Many foreign governments have placed a ban on funding outside of humanitarian aid to Afghanistan
By Gibran Naiyyar Peshimam
KABUL, Nov 3 (Reuters) - The United Nations children's agency said it was planning to set up a system to directly fund Afghan teachers, after the international community placed a freeze on funding to the Taliban-led administration.
"UNICEF is setting up a system that will allow direct payments to teachers without the funds being channelled through the de facto authorities," Jeannette Vogelaar, UNICEF Afghanistan's Chief of Education, told Reuters in an email.
In preparation, she said, UNICEF would begin registering all public school teachers.
"The best way to support the education of girls in Afghanistan is to continue supporting their schools and teachers. UNICEF is calling upon donors not to let Afghanistan's children down," Vogelaar added.
Afghanistan's public services, in particular health and education, have been plunged into crisis since the Islamist Taliban movement took over the country on Aug. 15.
Many foreign governments have placed a ban on funding outside of humanitarian aid that is channelled through multilateral agencies.
That has generally been limited to urgent supplies such as wheat and blankets, leaving public service workers including teachers without pay for months. Billions of dollars in Afghan central bank funds held overseas have also been frozen.

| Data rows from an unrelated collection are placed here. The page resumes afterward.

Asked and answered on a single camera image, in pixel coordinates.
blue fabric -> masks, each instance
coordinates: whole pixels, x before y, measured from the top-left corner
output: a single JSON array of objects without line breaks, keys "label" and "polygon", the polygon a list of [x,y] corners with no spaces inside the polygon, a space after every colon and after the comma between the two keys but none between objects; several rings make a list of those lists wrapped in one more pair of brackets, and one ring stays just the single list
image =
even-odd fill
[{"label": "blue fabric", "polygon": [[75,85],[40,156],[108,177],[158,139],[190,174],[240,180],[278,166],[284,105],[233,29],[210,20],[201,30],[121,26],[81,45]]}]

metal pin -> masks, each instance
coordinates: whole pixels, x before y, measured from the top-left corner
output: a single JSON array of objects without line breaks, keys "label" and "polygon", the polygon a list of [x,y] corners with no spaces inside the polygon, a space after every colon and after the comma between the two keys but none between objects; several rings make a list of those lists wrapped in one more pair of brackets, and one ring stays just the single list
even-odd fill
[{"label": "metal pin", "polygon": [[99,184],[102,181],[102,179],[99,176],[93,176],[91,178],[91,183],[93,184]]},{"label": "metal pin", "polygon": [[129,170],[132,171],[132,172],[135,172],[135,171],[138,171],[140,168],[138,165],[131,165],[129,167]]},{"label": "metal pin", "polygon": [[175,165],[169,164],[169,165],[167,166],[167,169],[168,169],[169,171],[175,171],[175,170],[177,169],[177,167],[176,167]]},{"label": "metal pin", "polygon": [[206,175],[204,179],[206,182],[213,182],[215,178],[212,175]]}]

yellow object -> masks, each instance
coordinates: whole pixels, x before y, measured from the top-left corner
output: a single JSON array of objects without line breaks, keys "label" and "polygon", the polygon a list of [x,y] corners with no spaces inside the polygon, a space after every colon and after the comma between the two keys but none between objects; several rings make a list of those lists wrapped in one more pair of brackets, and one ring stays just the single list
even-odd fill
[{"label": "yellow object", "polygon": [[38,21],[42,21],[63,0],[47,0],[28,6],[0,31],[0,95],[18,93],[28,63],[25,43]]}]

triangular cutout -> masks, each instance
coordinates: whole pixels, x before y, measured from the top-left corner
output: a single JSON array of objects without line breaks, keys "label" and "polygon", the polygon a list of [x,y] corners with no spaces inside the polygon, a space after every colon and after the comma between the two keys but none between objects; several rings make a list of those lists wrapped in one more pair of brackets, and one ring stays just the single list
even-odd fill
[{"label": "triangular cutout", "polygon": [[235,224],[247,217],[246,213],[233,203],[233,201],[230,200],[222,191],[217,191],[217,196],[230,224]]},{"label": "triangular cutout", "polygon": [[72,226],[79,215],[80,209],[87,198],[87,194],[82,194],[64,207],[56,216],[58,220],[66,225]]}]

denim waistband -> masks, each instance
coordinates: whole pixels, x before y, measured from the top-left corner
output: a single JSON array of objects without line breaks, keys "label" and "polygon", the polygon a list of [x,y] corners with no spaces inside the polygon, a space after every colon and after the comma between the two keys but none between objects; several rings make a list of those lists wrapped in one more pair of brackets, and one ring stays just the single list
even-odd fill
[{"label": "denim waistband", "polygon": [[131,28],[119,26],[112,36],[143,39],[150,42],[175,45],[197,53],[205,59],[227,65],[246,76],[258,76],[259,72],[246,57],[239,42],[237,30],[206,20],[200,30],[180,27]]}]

The international community has raised alarm that the Taliban might restrict female education, and high schools for girls in many parts of the country have remained closed even while those for boys have been allowed to open.
A Taliban official told Reuters this week there would be "good news" soon on older girls being allowed to go back to school, and that they were working with UNICEF and other international organisations on the issue.
"We are working especially with UNICEF and some other international organisations ... to come up with a good solution ... we have meetings on a daily basis," said Waheedullah Hashimi, Director of External Programmes and Aid at Afghanistan's Ministry of Education.
"We have a problem that economically we are not good ... that is why we are requesting the international community, international organisations, especially those who have funds for emergency situations, to help us in this regard," he added.